Problem to solve — Repeat back every line of the data, exactly.

Dataset excerpts —
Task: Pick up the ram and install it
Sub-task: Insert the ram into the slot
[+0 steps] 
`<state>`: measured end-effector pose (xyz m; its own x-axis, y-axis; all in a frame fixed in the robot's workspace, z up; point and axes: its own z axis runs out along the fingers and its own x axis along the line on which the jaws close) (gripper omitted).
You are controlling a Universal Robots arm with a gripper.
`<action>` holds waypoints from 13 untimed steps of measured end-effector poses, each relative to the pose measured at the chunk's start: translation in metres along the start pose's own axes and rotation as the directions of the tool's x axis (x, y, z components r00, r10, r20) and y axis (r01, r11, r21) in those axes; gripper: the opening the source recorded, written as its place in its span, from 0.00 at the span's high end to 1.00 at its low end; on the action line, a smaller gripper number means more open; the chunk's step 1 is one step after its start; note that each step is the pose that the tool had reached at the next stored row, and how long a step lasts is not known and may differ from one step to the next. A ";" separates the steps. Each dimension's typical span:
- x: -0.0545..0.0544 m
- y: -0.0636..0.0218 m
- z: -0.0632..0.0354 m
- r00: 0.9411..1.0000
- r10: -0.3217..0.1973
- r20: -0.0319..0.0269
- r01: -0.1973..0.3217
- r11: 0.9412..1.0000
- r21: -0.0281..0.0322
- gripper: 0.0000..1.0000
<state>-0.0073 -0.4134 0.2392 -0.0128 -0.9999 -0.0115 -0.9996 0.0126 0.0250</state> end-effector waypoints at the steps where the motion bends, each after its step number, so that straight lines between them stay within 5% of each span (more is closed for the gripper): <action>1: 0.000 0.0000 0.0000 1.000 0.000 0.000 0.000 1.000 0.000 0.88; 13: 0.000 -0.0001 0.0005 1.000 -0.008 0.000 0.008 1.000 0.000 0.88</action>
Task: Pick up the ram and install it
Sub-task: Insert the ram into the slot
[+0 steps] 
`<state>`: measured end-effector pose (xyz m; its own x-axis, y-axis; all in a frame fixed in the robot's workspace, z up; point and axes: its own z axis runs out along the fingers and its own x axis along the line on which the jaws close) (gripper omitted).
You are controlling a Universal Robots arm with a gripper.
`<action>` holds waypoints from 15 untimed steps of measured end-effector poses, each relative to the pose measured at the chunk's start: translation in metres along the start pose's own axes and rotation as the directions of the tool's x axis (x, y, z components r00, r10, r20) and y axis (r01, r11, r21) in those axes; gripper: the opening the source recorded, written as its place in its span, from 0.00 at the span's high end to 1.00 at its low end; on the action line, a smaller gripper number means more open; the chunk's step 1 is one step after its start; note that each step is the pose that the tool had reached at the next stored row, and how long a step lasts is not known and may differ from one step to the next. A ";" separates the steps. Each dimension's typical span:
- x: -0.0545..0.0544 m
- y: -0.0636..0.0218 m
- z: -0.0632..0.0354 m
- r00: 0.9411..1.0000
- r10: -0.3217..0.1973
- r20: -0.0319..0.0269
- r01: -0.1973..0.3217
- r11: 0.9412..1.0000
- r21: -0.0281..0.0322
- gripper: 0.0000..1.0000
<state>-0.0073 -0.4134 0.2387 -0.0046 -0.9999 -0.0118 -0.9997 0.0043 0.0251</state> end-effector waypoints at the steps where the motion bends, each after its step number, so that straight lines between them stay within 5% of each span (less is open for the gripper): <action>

Exercise result —
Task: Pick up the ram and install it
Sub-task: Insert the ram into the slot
[+0 steps] 
`<state>`: measured end-effector pose (xyz m; its own x-axis, y-axis; all in a frame fixed in the robot's workspace, z up; point and axes: its own z axis runs out along the fingers and its own x axis along the line on which the jaws close) (gripper omitted).
You are controlling a Universal Robots arm with a gripper.
`<action>` holds waypoints from 13 untimed steps of measured end-effector poses, each relative to the pose measured at the chunk's start: translation in metres along the start pose's own axes and rotation as the directions of the tool's x axis (x, y, z components r00, r10, r20) and y axis (r01, r11, r21) in those axes; gripper: the opening the source recorded, written as its place in its span, from 0.00 at the span's high end to 1.00 at its low end; on the action line, a smaller gripper number means more open; the chunk's step 1 is one step after its start; note that each step is the pose that the tool had reached at the next stored row, and how long a step lasts is not known and may differ from one step to the next. A ";" separates the steps. Each dimension's typical span:
- x: -0.0545..0.0544 m
- y: -0.0636..0.0218 m
- z: -0.0632..0.0354 m
- r00: 0.9411..1.0000
- r10: -0.3217..0.1973
- r20: -0.0319..0.0269
- r01: -0.1973..0.3217
- r11: 0.9412..1.0000
- r21: -0.0281..0.0322
- gripper: 0.0000..1.0000
<state>-0.0073 -0.4134 0.2392 -0.0128 -0.9999 -0.0115 -0.9996 0.0126 0.0250</state> end-effector waypoints at the steps where the motion bends, each after its step number, so that straight lines between them stay within 5% of each span (more is closed for the gripper): <action>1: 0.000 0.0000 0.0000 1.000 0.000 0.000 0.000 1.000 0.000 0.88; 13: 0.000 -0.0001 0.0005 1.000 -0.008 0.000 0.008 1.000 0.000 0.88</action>
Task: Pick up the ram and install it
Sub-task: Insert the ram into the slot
[+0 steps] 
`<state>`: measured end-effector pose (xyz m; its own x-axis, y-axis; all in a frame fixed in the robot's workspace, z up; point and axes: its own z axis runs out along the fingers and its own x axis along the line on which the jaws close) (gripper omitted).
You are controlling a Universal Robots arm with a gripper.
`<action>` holds waypoints from 15 untimed steps of measured end-effector poses, each relative to the pose measured at the chunk's start: translation in metres along the start pose's own axes and rotation as the directions of the tool's x axis (x, y, z components r00, r10, r20) and y axis (r01, r11, r21) in those axes; gripper: the opening the source recorded, written as its place in its span, from 0.00 at the span's high end to 1.00 at its low end; on the action line, a smaller gripper number means more open; the chunk's step 1 is one step after its start; note that each step is the pose that the tool had reached at the next stored row, and how long a step lasts is not known and may differ from one step to the next. A ";" separates the steps. Each dimension's typical span:
- x: -0.0545..0.0544 m
- y: -0.0636..0.0218 m
- z: -0.0632..0.0354 m
- r00: 0.9411..1.0000
- r10: -0.3217..0.1973
- r20: -0.0319..0.0269
- r01: -0.1973..0.3217
- r11: 0.9412..1.0000
- r21: -0.0281..0.0322
- gripper: 0.0000..1.0000
<state>-0.0073 -0.4134 0.2387 -0.0046 -0.9999 -0.0118 -0.9997 0.0043 0.0251</state> end-effector waypoints at the steps where the motion bends, each after its step number, so that straight lines between them stay within 5% of each span (less is open for the gripper): <action>

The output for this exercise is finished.